Data to examine:
..........

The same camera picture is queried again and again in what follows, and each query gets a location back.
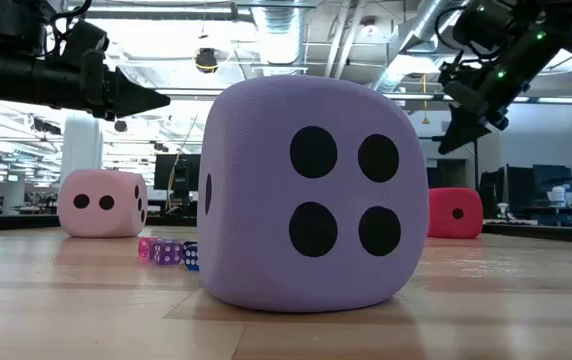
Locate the yellow hanging cord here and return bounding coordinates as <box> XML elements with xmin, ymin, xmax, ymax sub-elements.
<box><xmin>420</xmin><ymin>73</ymin><xmax>431</xmax><ymax>125</ymax></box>

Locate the black office desk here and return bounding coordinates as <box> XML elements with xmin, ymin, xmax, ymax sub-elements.
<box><xmin>510</xmin><ymin>204</ymin><xmax>572</xmax><ymax>227</ymax></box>

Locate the silver ceiling duct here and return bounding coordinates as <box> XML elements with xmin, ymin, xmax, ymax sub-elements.
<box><xmin>250</xmin><ymin>0</ymin><xmax>310</xmax><ymax>66</ymax></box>
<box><xmin>371</xmin><ymin>0</ymin><xmax>460</xmax><ymax>94</ymax></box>

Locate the large purple foam die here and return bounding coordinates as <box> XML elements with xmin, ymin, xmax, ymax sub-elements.
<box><xmin>196</xmin><ymin>74</ymin><xmax>430</xmax><ymax>314</ymax></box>

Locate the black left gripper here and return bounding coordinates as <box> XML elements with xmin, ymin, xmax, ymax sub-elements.
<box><xmin>0</xmin><ymin>49</ymin><xmax>171</xmax><ymax>121</ymax></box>

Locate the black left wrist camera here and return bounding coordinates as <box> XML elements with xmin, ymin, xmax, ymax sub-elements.
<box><xmin>58</xmin><ymin>18</ymin><xmax>111</xmax><ymax>69</ymax></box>

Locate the small purple translucent die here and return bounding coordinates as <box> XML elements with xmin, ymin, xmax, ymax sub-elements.
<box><xmin>148</xmin><ymin>238</ymin><xmax>184</xmax><ymax>266</ymax></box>

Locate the white cup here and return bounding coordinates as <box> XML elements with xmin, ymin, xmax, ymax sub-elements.
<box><xmin>548</xmin><ymin>185</ymin><xmax>567</xmax><ymax>207</ymax></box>

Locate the black desk monitor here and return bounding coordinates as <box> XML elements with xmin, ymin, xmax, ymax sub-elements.
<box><xmin>505</xmin><ymin>164</ymin><xmax>535</xmax><ymax>214</ymax></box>
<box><xmin>533</xmin><ymin>163</ymin><xmax>572</xmax><ymax>194</ymax></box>
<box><xmin>479</xmin><ymin>168</ymin><xmax>507</xmax><ymax>217</ymax></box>

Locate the small blue translucent die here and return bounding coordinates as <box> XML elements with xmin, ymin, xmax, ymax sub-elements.
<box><xmin>182</xmin><ymin>241</ymin><xmax>200</xmax><ymax>272</ymax></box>

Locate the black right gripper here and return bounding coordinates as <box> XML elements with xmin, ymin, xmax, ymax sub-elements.
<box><xmin>438</xmin><ymin>29</ymin><xmax>562</xmax><ymax>155</ymax></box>

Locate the white round pillar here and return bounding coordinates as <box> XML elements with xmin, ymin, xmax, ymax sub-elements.
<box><xmin>59</xmin><ymin>115</ymin><xmax>104</xmax><ymax>174</ymax></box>

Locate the black office monitor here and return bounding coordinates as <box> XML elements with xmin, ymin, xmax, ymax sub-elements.
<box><xmin>153</xmin><ymin>153</ymin><xmax>201</xmax><ymax>192</ymax></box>

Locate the black hanging ceiling camera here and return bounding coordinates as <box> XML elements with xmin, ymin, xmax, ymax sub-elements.
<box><xmin>194</xmin><ymin>47</ymin><xmax>219</xmax><ymax>75</ymax></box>

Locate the large red foam die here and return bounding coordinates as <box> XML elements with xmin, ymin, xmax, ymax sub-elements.
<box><xmin>426</xmin><ymin>187</ymin><xmax>485</xmax><ymax>240</ymax></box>

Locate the large pink foam die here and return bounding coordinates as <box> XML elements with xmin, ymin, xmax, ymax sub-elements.
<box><xmin>57</xmin><ymin>168</ymin><xmax>149</xmax><ymax>239</ymax></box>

..........

What you will do:
Across the listing above, find all lines where the word "monitor" is present and copy them.

Task response:
Locate the black desk monitor here and return bounding coordinates as <box> XML elements with xmin, ymin, xmax, ymax sub-elements.
Locate the black office monitor here and return bounding coordinates as <box> XML elements with xmin, ymin, xmax, ymax sub-elements.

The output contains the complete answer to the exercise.